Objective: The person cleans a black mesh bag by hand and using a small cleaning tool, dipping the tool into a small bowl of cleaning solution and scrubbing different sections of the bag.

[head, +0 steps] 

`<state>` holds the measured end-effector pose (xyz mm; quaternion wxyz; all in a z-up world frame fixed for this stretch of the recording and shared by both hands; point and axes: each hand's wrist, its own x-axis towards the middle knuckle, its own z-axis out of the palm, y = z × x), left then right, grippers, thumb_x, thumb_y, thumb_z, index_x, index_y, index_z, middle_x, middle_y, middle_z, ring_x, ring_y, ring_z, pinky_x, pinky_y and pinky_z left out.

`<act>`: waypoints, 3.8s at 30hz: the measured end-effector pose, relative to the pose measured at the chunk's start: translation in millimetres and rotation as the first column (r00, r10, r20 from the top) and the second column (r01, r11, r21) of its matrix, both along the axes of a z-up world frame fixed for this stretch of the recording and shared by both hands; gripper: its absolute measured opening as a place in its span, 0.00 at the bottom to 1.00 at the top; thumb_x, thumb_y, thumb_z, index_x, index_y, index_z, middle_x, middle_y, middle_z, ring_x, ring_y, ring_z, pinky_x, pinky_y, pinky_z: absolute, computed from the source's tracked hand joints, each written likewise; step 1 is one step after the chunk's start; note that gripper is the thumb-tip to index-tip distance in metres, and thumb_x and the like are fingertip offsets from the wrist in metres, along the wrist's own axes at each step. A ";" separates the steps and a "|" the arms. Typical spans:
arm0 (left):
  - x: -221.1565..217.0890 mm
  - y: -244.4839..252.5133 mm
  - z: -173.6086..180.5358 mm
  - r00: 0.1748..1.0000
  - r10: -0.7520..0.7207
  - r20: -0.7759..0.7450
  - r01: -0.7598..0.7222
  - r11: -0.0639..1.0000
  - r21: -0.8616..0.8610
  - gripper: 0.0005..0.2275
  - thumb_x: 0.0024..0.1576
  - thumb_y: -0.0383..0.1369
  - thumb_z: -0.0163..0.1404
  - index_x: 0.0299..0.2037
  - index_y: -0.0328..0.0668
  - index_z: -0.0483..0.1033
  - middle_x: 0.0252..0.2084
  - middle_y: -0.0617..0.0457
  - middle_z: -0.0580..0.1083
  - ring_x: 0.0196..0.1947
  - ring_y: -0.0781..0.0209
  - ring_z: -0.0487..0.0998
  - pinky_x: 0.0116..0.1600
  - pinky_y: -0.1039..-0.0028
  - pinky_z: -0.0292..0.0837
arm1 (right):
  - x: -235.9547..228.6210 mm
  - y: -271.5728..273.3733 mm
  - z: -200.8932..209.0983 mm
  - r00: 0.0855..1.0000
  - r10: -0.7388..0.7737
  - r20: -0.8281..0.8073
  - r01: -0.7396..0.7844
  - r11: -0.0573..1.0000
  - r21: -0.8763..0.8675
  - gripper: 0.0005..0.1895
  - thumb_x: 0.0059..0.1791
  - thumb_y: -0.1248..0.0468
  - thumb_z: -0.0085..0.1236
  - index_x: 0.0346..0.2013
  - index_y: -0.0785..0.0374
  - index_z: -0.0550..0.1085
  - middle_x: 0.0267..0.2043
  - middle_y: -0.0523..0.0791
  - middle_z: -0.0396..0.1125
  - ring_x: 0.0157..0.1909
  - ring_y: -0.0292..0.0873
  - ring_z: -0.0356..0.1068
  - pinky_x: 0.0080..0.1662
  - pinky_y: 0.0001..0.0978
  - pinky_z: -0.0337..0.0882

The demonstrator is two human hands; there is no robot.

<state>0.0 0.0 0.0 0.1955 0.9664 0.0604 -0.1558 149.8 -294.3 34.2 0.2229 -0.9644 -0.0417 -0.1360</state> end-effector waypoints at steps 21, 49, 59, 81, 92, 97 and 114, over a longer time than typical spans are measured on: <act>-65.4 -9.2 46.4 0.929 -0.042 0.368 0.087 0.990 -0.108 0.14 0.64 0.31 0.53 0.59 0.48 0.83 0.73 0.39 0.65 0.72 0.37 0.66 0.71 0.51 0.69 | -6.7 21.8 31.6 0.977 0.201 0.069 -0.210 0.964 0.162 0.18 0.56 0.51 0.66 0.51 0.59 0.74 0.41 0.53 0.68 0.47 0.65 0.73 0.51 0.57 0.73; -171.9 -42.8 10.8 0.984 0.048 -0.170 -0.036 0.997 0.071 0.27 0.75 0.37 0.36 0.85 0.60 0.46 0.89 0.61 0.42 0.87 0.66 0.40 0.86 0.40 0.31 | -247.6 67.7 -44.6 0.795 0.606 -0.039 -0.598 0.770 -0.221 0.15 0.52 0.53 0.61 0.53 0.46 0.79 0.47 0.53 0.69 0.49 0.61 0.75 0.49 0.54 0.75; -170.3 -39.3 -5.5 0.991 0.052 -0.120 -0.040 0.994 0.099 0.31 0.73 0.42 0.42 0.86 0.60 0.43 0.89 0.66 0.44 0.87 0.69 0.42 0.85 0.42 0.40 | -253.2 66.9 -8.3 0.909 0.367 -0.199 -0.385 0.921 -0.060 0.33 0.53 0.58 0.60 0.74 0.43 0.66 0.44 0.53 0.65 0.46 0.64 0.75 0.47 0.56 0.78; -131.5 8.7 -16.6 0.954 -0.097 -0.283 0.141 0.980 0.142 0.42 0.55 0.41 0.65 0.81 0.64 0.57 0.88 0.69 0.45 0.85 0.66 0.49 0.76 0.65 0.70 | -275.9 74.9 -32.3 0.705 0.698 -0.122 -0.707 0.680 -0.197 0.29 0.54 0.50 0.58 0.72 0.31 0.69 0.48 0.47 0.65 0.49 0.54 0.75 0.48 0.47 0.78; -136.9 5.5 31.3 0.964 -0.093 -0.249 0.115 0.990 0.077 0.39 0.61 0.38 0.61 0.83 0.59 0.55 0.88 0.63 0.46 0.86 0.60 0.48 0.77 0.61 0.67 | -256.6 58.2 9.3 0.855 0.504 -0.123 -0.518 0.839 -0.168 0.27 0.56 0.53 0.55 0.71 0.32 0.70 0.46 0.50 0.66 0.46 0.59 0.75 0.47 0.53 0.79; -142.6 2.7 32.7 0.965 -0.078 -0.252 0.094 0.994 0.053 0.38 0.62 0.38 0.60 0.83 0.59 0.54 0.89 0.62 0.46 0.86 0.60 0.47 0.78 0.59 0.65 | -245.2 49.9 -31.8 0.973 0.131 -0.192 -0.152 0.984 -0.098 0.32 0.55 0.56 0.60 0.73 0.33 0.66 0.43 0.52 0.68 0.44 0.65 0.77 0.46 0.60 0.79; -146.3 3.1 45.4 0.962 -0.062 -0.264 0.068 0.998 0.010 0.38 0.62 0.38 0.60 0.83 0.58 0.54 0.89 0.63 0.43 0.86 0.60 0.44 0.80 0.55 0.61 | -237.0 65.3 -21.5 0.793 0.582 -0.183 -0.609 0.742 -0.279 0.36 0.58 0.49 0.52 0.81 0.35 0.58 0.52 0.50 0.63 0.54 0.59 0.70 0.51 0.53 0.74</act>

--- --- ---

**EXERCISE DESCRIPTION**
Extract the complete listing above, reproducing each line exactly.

**SOLUTION**
Objective: The person cleans a black mesh bag by hand and using a small cleaning tool, dipping the tool into a small bowl of cleaning solution and scrubbing different sections of the bag.

[head, +0 steps] 

`<state>` holds the measured end-effector pose (xyz mm; quaternion wxyz; all in a z-up world frame fixed for this stretch of the recording and shared by both hands; point and axes: each hand's wrist, its own x-axis towards the middle knuckle, its own z-axis out of the palm, y = z × x), left then right, grippers, thumb_x, thumb_y, thumb_z, index_x, index_y, index_z, middle_x, middle_y, middle_z, ring_x, ring_y, ring_z, pinky_x, pinky_y and pinky_z left out.

`<act>`: waypoints, 3.8s at 30hz: the measured end-effector pose, relative to the pose measured at the chunk's start: translation in millimetres and rotation as the first column (r00, r10, r20 from the top) and the second column (r01, r11, r21) of its matrix, both along the axes of a z-up world frame fixed for this stretch of the recording and shared by both hands; gripper: its absolute measured opening as a place in its span, 0.00 at the bottom to 1.00 at the top; thumb_x, thumb_y, thumb_z, index_x, index_y, index_z, middle_x, middle_y, middle_z, ring_x, ring_y, ring_z, pinky_x, pinky_y, pinky_z: absolute, computed from the source's tracked hand joints, each written likewise; step 1 is one step after the chunk's start; note that gripper is the thumb-tip to index-tip distance in metres, and thumb_x and the like are fingertip offsets from the wrist in metres, along the wrist's own axes at each step. A ";" separates the steps and a "|" the arms. Typical spans:
arm0 (left):
  - x: -221.1565..217.0890 mm
  - y: -244.4839..252.5133 mm
  - z: -173.6086..180.5358 mm
  - r00: 0.1748..1.0000
  - r10: -0.7520..0.7207
  - r20: -0.7759..0.7450
  - r01: -0.7598..0.7222
  - r11: -0.0639..1.0000
  - r21: -0.8616..0.8610
  - gripper: 0.0005..0.2275
  - thumb_x: 0.0024..0.1576
  - thumb_y: -0.0383..0.1369
  - thumb_z: -0.0163..0.1404
  - index_x: 0.0299..0.2037
  - index_y: -0.0328..0.0668
  - index_z: -0.0483..0.1033
  - middle_x: 0.0252..0.2084
  - middle_y: -0.0617..0.0457
  - middle_z: -0.0580..0.1083
  - ring_x: 0.0196..0.1947
  - ring_y: -0.0781..0.0209
  - ring_z: -0.0487..0.0998
  - pinky_x: 0.0116..0.1600
  - pinky_y: -0.1039..-0.0028
  - pinky_z: -0.0292..0.0837
arm1 (right):
  - x: -235.9547..228.6210 mm
  - y: -271.5728..273.3733 mm
  - z: -200.8932..209.0983 mm
  - r00: 0.0855..1.0000
  - r10: -0.7388..0.7737
  - r20: -0.8281..0.8073
  - r01: -0.7396..0.7844
  - r11: -0.0573..1.0000
  - r21: -0.8763..0.8675
  - gripper: 0.0005..0.1895
  - thumb_x: 0.0059..0.1791
  - thumb_y: -0.1248..0.0468
  - thumb_z: -0.0085..0.1236
  - index_x: 0.0346..0.2013
  - index_y: -0.0785..0.0374
  - index_z: -0.0550..0.1085
  - middle_x: 0.0267..0.2043
  - middle_y: -0.0523..0.0791
  - middle_z: -0.0396..0.1125
  - ring_x: 0.0157..0.1909
  - ring_y: -0.0292..0.0873
  - ring_z: -0.0356..0.1068
  - pinky_x: 0.0080..0.1662
  - pinky_y: 0.0001..0.0978
  - pinky_z: -0.0337..0.0882

The demonstrator is two human hands; there is no robot.

<state>0.0 0.0 0.0 0.1955 0.9664 0.0604 -0.1558 149.8 -294.3 34.2 0.2229 -0.9644 -0.0417 -0.1360</state> end-effector waypoints at steps 21, 49, 59, 81, 92, 97 and 114, over a longer time than typical spans are measured on: <act>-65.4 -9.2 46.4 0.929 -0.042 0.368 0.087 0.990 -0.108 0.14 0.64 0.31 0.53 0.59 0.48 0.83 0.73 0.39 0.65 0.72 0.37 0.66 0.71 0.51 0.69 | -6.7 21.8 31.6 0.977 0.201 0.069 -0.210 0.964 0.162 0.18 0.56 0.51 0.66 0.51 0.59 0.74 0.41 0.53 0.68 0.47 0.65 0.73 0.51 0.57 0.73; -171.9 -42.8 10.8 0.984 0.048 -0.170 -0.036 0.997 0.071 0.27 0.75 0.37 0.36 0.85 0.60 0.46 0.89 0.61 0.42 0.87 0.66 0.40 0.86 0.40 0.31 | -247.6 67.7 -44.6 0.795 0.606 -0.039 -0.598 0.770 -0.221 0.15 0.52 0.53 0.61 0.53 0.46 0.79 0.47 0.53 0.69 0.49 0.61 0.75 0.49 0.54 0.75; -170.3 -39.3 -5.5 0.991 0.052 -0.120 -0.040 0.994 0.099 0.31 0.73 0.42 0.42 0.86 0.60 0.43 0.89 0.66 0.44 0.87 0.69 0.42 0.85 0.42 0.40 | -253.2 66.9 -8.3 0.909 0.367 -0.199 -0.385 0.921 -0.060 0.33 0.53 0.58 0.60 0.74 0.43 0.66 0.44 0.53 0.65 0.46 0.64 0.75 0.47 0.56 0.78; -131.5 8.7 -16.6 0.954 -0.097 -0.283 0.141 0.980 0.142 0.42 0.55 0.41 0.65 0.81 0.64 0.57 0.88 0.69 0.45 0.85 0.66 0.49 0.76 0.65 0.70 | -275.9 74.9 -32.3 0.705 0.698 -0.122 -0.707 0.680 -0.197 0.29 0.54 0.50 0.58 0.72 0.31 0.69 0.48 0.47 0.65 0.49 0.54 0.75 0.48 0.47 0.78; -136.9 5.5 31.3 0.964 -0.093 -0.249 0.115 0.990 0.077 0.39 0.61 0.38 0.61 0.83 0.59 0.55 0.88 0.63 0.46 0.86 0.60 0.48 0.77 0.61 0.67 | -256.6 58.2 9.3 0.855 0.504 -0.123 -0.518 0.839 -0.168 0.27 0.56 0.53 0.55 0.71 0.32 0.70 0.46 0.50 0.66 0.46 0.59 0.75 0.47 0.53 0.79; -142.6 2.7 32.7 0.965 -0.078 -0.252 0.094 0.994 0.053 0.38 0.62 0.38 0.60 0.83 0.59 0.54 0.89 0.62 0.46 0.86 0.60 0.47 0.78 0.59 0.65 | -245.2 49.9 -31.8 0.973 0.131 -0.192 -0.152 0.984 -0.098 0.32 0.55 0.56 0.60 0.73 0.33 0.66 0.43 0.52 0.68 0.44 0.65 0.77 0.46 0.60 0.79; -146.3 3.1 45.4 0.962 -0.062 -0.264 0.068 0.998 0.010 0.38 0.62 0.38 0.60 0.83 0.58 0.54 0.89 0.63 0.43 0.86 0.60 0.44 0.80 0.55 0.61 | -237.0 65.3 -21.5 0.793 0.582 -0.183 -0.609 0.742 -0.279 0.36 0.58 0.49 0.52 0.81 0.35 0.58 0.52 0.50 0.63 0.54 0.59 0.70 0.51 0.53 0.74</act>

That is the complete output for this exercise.